**Problem to work on**
Which lines in the listing below contain the word "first"? Copy each one.

**Material provided**
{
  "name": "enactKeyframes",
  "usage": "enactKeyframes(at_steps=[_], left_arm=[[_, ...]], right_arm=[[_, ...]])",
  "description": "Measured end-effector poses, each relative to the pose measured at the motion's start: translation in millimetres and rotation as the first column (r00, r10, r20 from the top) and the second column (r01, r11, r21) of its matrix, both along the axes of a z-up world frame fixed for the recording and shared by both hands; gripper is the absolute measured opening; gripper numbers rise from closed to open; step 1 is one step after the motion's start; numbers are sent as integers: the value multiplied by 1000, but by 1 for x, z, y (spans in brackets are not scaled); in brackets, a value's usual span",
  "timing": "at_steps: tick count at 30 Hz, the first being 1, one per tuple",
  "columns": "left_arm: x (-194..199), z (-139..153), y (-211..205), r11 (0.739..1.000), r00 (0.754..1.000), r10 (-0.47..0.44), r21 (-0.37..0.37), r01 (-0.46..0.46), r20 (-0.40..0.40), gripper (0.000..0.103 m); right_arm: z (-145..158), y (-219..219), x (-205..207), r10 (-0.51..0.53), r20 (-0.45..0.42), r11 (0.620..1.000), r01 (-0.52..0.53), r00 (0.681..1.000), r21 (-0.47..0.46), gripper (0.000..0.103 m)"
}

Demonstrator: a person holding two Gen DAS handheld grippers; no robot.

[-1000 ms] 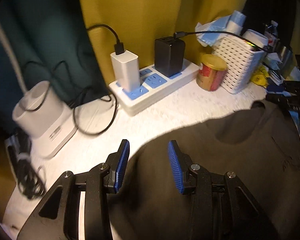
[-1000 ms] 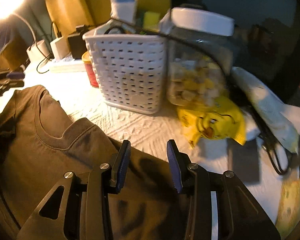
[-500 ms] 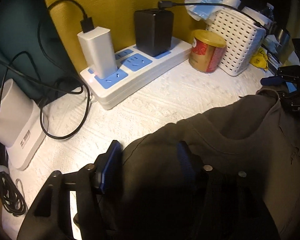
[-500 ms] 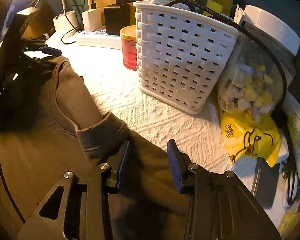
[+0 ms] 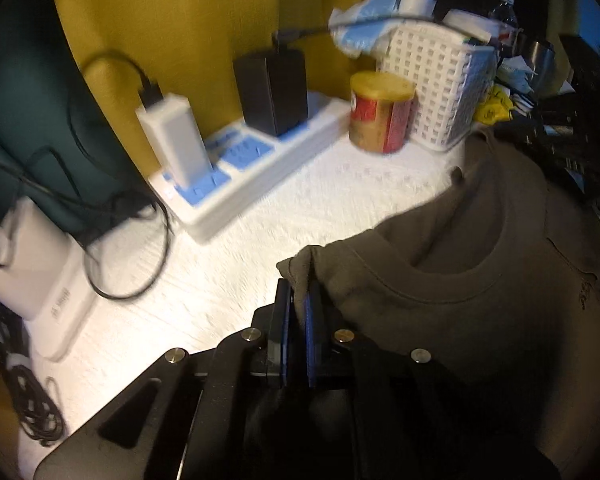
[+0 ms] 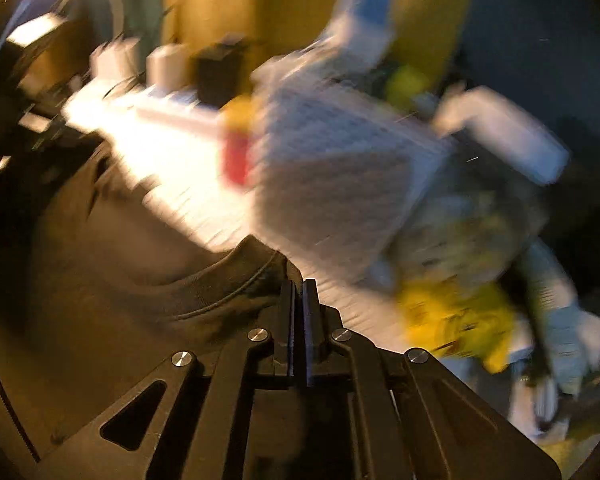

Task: Fold small clothes

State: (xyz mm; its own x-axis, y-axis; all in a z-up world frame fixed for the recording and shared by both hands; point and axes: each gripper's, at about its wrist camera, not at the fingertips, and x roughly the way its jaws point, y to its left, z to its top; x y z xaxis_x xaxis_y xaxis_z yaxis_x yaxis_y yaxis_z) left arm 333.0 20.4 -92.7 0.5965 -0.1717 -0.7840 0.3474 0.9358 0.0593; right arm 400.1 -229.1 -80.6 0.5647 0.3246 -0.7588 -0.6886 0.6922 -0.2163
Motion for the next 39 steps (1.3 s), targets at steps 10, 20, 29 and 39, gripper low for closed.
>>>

**Written reply**
  "description": "Measured end-effector poses, each relative to the pose measured at the motion's start: translation in millimetres and rotation as the first column (r00, r10, r20 from the top) and the second column (r01, r11, r21) of its matrix, both along the axes of a z-up world frame fixed for the recording and shared by both hands; gripper is the absolute measured opening; gripper numbers rise from closed to open; step 1 is one step after the motion's start; numbers are sent as integers: the value multiplied by 1000, but by 1 for x, z, y (spans in brackets are not scaled); in brackets, a value's usual span",
  "timing": "at_steps: tick count at 30 Hz, the first being 1, one per tuple",

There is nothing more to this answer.